In “the Troubled Promised Land” of South Sudan, in contrast, Tounsel demonstrates, corruption held sway over the militarized state, and nepotism and tribalism reigned. The new government, in the aftermath of independence began suppressing dissent, including within the church. The very presidential guard that was intended to be multiethnic became the site of violence. The ultimate irony was the increasing racialization of politics with the Nuer-dominated army now called the White Army and the denial to Arab cattle herders access to pastures. Joshua, alias Salva Kiir, John Garang’s chosen heir, was himself a party to the violence within!
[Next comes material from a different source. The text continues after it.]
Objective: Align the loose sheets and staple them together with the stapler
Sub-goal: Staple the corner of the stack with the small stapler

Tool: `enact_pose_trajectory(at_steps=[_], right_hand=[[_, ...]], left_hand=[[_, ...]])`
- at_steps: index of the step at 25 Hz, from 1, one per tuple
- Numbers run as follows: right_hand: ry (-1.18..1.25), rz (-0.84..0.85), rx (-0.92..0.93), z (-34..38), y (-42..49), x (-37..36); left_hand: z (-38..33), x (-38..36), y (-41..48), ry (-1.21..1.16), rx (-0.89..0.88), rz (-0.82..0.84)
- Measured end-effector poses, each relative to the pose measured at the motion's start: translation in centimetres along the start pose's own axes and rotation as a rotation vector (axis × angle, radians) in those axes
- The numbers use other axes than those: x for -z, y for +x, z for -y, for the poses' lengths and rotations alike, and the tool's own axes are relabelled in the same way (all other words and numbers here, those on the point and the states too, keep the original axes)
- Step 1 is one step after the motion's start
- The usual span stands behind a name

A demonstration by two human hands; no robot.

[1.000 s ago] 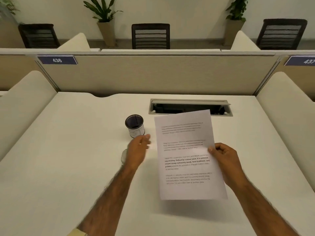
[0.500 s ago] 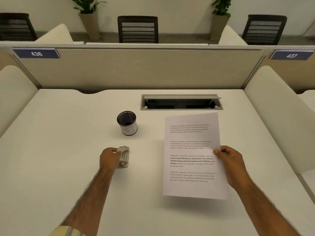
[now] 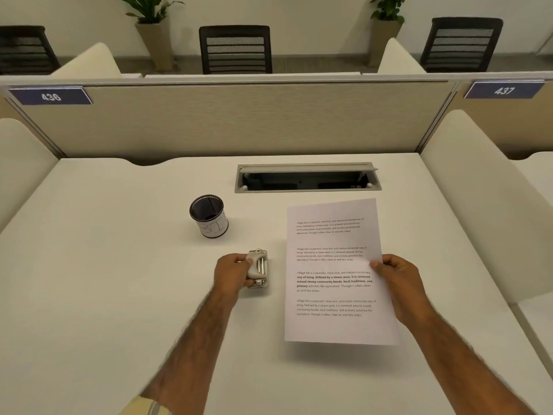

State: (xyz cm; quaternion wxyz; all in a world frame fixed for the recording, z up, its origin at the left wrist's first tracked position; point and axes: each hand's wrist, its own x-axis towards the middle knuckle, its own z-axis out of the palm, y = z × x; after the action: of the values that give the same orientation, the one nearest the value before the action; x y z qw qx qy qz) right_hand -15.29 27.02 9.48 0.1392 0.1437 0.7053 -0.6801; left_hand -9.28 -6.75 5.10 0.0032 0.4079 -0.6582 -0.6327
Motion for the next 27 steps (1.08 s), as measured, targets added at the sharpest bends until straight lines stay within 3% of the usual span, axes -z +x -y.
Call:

Regarding religious nationalism in our two contexts, Africa and South Asia, in countries of the latter region there has been a dramatic decline in the ethical character of what my book calls inclusive nationalism. Instead we have seen the death dance of politicised religiosities, mobilizations and popular histories that have helped craft exclusive nationalism. In the case of Sudan anti-colonial nationalism was displaced by an insurgent sub-nationalism in the South coloured by a Biblical mythic imagination that minoritizes the “animist” other, creates a new popular history and crafts a new self in which victims internalised their victimizers.
My concluding question after this review of over a century of unending violence is whether the idea of religion itself both in its oppressive and liberatory manifestations becomes, in combination with the state, a recipe for spiraling trauma and terror.
[1] Jok Madut Jok, Sudan: Race, Religion, and Violence 2nd ed. (London: Oneworld Books, 2016).
[2] The term “black belt” is used by Richard Cockett, Sudan: The Failure and Division of an African State 2nd ed (New Haven and London: Yale University Press, 2016). He cites a writer who argues that the superiority complex of the Sudanese Arabs might be the cover for an inferiority vis-a-vis Arabs.
[3] Peter Martell, First Raise a Flag: How South Sudan won the Longest War but Lost the Peace (Oxford: Oxford University Press, 2018).
[4] Foreword, Hilde F. Johnson, South Sudan: The Untold Story from Independence to Civil War in 2011 (IB Tauris, 2016).